**Exercise prompt**
Nothing outside the range is to be copied. From the entries below, reproduce exactly the lines starting at the one with "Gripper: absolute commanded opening" and ending at the one with "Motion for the", without pictures.
------ Data records ------
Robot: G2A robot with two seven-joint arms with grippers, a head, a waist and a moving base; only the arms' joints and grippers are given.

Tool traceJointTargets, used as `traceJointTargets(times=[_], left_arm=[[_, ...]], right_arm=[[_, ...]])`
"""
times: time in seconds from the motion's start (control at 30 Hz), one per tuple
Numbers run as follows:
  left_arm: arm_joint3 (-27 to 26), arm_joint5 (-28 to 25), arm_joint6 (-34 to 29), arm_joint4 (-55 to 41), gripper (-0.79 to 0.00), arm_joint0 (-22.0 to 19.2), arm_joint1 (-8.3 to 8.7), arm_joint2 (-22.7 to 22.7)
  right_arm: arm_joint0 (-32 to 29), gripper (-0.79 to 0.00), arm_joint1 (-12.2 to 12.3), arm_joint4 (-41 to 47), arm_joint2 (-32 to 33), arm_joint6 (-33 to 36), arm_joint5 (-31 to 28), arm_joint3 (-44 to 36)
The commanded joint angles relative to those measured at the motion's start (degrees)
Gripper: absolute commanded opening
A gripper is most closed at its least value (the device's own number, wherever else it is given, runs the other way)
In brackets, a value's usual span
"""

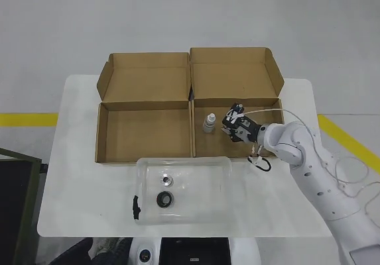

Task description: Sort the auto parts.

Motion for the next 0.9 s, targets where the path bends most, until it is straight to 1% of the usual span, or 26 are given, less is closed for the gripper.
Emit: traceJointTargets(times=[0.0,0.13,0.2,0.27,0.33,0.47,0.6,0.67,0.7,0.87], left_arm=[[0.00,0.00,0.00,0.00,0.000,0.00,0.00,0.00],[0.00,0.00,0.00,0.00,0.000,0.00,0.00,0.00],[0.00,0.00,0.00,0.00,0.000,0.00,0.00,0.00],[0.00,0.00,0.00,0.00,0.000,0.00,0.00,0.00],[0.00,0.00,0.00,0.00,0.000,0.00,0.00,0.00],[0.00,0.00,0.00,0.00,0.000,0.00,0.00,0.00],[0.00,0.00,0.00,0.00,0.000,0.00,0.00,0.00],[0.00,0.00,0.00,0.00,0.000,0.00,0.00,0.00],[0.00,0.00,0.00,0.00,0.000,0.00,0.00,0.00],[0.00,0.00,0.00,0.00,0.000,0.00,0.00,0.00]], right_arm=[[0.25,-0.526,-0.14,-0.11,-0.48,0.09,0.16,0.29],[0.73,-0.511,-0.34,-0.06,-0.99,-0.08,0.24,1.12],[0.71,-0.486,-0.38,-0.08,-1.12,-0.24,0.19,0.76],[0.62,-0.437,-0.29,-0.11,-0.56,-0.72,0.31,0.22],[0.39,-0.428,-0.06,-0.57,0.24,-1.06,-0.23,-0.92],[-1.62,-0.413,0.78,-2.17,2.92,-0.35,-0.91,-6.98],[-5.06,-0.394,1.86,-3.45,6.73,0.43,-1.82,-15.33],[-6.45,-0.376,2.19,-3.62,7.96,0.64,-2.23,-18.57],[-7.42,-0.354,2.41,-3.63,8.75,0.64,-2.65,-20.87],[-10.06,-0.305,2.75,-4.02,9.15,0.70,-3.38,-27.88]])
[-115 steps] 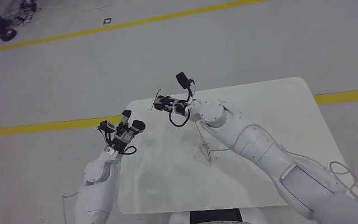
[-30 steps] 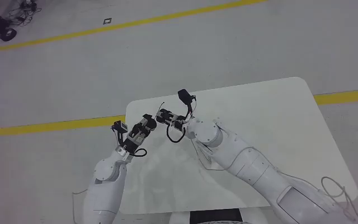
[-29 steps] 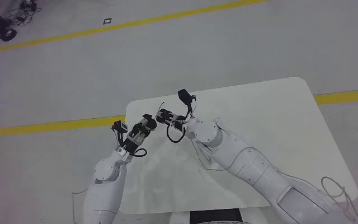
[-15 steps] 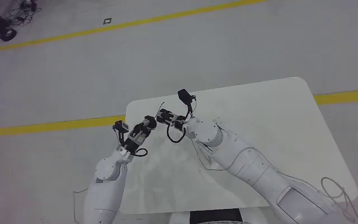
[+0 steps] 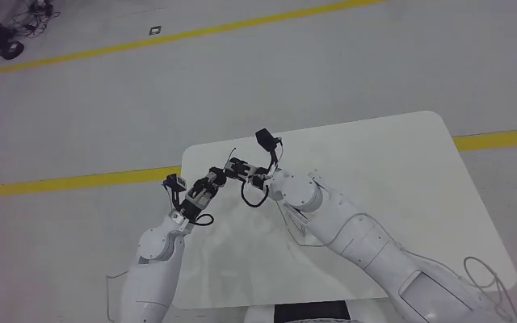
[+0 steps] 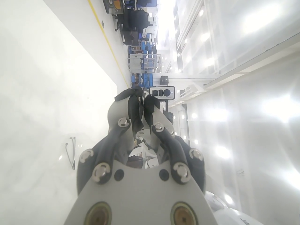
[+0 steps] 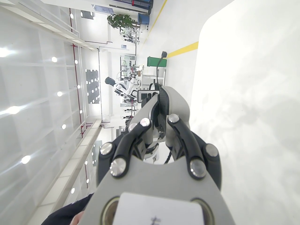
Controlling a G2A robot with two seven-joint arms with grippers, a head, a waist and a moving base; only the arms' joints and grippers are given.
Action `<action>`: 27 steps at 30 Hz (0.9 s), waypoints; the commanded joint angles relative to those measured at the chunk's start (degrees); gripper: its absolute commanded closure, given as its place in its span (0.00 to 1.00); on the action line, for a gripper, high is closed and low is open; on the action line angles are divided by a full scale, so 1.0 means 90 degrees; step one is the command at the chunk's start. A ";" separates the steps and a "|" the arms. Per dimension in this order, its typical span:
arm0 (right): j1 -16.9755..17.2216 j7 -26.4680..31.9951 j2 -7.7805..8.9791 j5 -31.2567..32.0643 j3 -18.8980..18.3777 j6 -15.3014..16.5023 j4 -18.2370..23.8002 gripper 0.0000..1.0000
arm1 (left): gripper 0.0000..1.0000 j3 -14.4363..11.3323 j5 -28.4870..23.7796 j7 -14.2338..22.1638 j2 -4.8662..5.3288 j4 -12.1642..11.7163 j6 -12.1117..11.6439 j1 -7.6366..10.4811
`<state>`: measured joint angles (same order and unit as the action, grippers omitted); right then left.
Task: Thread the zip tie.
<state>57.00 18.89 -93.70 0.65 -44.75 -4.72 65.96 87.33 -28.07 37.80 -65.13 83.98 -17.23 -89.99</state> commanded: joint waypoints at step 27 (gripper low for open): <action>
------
**Task solution**
Gripper: absolute commanded opening
A gripper is most closed at its least value (the device's own number, wherever else it is given, runs the other way)
In brackets, a value's usual span
"""


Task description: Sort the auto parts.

Motion for the next 0.9 s, targets where the path bends most, until it is straight to 1% of the usual span, or 26 are given, less is closed for the gripper.

No part of the exercise remains unanswered.